What the opposition had been claiming  about the PTI  having already reached a secret deal with the International Monetary Fund (IMF) has turned out to be true. Finance Minister Asad Umar told a gathering the deal was brokered at a meeting between the IMF  head Christine Lagarde and Prime Minister Imran Khan  in Dubai on Sunday. Umar also claimed that IMF did not demand a rise in gas and power charges as was being speculated.  But it is difficult to believe the finance minister when a deal with the Fund has been brokered in total secrecy, something unheard of before.

During the last four months when the government was implementing key IMF demands it was pretending that no understanding had yet been reached with the Fund. The PTI administration devalued  national currency, hiked power-cum-gas charges, announced a mini budget with  a new set of tax reforms and increased the interest rate. It was a totally opaque and highly questionable way of brokering a deal with an international body that is bound  to affect the entire population of the country. The idea of a government conducting  deals of the sort in a cagey way simply scares one.  What role was played by the US in the deal and what the government agreed to as  quid pro quo  also remain a secret.

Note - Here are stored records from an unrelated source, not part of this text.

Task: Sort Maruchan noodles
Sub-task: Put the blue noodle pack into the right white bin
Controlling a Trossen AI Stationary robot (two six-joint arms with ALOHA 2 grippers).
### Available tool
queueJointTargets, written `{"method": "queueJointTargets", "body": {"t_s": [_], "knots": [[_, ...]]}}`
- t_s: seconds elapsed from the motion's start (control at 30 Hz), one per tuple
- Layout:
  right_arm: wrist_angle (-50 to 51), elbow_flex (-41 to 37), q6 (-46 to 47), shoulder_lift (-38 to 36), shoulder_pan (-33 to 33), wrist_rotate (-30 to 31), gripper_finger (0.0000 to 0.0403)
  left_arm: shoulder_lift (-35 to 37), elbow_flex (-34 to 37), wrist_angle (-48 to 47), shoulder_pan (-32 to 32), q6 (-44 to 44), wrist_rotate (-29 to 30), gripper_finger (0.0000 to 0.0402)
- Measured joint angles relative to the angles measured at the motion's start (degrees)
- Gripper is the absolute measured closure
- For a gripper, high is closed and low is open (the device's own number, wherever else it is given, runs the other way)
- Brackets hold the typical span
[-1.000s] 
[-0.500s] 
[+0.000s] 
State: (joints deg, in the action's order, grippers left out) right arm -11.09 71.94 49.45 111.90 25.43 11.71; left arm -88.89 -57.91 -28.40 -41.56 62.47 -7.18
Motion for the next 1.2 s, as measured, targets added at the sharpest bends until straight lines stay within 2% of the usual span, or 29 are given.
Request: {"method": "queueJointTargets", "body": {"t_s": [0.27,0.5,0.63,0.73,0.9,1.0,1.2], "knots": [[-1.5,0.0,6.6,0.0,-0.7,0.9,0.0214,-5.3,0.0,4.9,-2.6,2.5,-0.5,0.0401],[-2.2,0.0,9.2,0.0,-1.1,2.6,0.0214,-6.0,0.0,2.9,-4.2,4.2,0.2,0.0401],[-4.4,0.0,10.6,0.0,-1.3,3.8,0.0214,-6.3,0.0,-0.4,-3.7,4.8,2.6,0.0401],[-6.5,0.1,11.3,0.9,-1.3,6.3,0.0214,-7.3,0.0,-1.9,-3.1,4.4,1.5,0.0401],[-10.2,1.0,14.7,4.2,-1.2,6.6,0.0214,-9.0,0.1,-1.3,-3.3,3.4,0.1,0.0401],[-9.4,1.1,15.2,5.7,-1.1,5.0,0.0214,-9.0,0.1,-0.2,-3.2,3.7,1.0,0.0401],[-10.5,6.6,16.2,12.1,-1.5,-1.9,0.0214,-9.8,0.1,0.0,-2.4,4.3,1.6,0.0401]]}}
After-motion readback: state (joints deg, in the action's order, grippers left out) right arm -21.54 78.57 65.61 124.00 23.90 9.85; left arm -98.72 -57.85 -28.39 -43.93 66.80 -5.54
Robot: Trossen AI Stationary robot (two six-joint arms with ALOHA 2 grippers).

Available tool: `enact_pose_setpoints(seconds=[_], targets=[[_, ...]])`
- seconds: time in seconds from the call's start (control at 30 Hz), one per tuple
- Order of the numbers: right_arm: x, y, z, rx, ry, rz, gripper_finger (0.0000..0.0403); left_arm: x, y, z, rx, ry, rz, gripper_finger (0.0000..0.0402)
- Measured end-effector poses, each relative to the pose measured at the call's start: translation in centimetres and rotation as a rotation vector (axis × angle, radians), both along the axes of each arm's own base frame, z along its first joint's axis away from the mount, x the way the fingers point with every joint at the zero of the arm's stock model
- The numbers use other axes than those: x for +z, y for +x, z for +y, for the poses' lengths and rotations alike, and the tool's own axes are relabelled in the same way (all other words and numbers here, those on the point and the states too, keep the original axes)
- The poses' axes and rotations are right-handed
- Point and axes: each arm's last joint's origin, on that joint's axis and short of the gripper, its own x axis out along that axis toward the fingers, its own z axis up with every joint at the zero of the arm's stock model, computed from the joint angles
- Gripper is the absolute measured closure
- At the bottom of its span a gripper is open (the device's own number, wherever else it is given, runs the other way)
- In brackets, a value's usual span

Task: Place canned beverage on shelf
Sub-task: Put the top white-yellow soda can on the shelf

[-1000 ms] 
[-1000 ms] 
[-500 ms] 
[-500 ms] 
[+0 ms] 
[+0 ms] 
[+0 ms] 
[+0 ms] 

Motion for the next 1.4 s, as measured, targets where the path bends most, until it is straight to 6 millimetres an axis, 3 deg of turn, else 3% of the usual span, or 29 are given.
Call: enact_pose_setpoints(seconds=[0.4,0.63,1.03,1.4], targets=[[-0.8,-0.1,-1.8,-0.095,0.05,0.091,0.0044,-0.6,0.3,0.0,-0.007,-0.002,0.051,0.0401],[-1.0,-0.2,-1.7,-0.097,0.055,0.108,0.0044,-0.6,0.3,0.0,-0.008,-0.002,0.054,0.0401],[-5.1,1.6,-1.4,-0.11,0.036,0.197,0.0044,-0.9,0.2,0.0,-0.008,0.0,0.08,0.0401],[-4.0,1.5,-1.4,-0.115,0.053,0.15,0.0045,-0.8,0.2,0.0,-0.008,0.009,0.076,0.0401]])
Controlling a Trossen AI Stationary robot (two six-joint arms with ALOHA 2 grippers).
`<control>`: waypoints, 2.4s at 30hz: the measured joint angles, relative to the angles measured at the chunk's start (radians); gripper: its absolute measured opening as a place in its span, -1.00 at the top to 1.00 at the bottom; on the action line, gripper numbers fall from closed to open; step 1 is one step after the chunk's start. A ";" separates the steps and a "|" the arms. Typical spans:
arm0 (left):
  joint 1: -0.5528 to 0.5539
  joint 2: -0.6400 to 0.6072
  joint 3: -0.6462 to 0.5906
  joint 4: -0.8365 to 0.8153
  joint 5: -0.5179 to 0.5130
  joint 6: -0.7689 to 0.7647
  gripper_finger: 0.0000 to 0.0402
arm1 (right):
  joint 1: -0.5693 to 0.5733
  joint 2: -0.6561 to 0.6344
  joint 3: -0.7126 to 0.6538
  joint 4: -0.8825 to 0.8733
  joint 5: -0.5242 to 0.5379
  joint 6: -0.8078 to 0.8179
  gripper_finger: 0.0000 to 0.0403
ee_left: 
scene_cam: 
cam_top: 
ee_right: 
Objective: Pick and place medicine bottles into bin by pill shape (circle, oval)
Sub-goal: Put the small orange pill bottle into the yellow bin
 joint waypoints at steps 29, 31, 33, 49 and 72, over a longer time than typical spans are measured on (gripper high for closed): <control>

There is an urgent need to present the full details of the agreement before Parliament for debate and discussion. This is what the PTI too had been demanding in the past despite the details of the deals were generally made public before these were signed. The government was desperately looking for a bailout to address the mounting balance of payments crisis. Many would like to know  what the government has given in return for the facility. After meeting Imran Khan the IMF chief called for “decisive policies  and a  strong package of economic reforms.” It is the right of the public to be told  whether their interests have not been compromised and what awaits them in months and years to follow.